Osimertinib as First-line Treatment of EGFR-Mutant Advanced NSCLC
Based on the results of a double-blind, phase III trial, osimertinib seems to be more effective than standard epidermal growth factor receptor (EGFR) tyrosine kinase inhibitors (TKIs) in patients with previously untreated EGFR mutation–positive advanced non–small cell lung cancer (NSCLC), with a similar safety profile and lower rates of serious adverse events. These findings with this oral, third-generation EGFR TKI were reported by Jean-Charles Soria, MD, PhD, of Gustave Roussy Cancer Center, Villejuif, France, and colleagues in The New England Journal of Medicine.

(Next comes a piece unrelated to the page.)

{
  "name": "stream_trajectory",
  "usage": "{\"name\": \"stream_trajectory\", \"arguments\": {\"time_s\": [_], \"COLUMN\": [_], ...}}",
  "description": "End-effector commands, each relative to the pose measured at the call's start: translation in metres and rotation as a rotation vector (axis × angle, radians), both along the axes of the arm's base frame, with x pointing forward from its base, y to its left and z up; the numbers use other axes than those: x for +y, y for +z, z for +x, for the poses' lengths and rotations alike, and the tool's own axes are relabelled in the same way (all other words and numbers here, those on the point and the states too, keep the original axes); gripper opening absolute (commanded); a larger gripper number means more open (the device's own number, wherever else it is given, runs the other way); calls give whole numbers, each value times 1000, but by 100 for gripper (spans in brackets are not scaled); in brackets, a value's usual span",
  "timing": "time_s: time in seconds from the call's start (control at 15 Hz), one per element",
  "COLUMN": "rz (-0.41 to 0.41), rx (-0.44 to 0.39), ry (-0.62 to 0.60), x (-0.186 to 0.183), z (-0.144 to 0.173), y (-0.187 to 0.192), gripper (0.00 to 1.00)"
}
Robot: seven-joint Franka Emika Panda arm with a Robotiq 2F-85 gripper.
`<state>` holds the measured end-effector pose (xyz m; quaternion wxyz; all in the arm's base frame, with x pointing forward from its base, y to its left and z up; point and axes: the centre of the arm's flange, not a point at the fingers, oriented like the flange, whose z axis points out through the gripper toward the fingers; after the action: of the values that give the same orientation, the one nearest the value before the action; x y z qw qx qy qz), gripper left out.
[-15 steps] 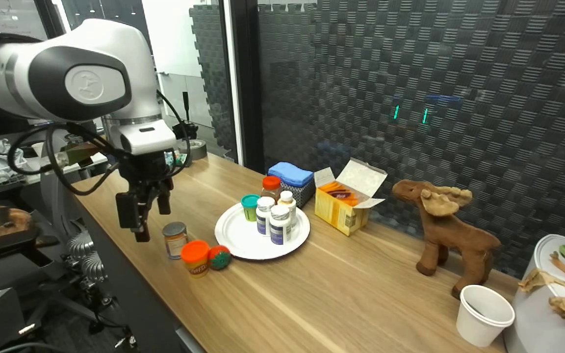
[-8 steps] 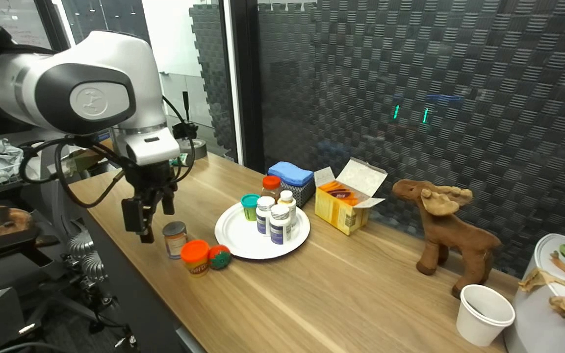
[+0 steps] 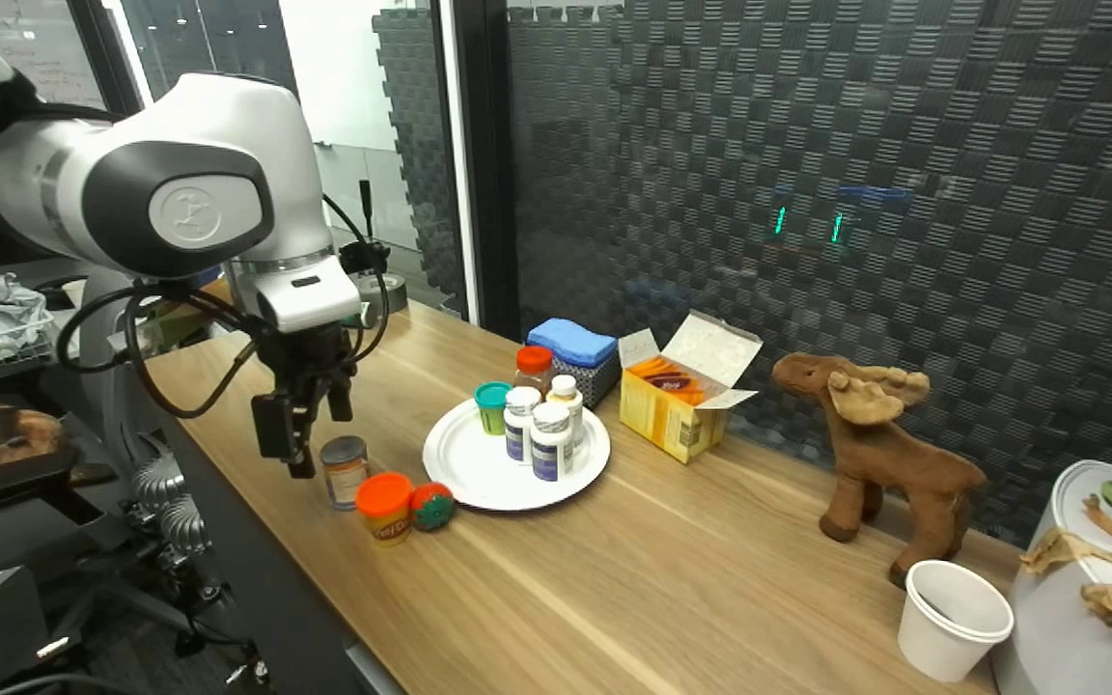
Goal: Put the bottles on the tray
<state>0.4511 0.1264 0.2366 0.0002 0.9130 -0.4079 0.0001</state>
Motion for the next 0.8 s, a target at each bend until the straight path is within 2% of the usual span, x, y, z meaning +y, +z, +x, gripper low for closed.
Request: {"name": "stream_trajectory", "arguments": {"time_s": [0.0,0.13,0.2,0.33,0.53,0.73], "rz": [-4,-8,-12,-19,-38,-52], "rx": [-33,-44,-49,-56,-62,-68], "ry": [-12,-13,-13,-14,-15,-18], "x": [4,4,4,3,0,-1], "z": [11,13,14,16,18,18], "y": [-2,-1,0,0,0,1], "gripper": [100,97,77,70,44,23]}}
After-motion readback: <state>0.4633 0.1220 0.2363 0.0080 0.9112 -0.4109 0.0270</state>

A total of 556 patients with previously untreated, EGFR mutation–positive advanced NSCLC received either osimertinib (at a dose of 80 mg once daily) or a standard EGFR-TKI (gefitinib at a dose of 250 mg once daily or erlotinib at a dose of 150 mg once daily). Treatment continued until disease progression, the development of unacceptable side effects, or the patient withdrew consent.
The primary endpoint of the study was investigator-assessed progression-free survival. Analysis showed the median progression-free survival was significantly longer with osimertinib than with standard EGFR-TKIs (18.9 months vs. 10.2 months). Data on overall survival were immature, 25%, at the time of interim analysis. As for toxicity, adverse events of grade 3 or higher were more common with standard EGFR-TKIs than with osimertinib (45% vs. 34%).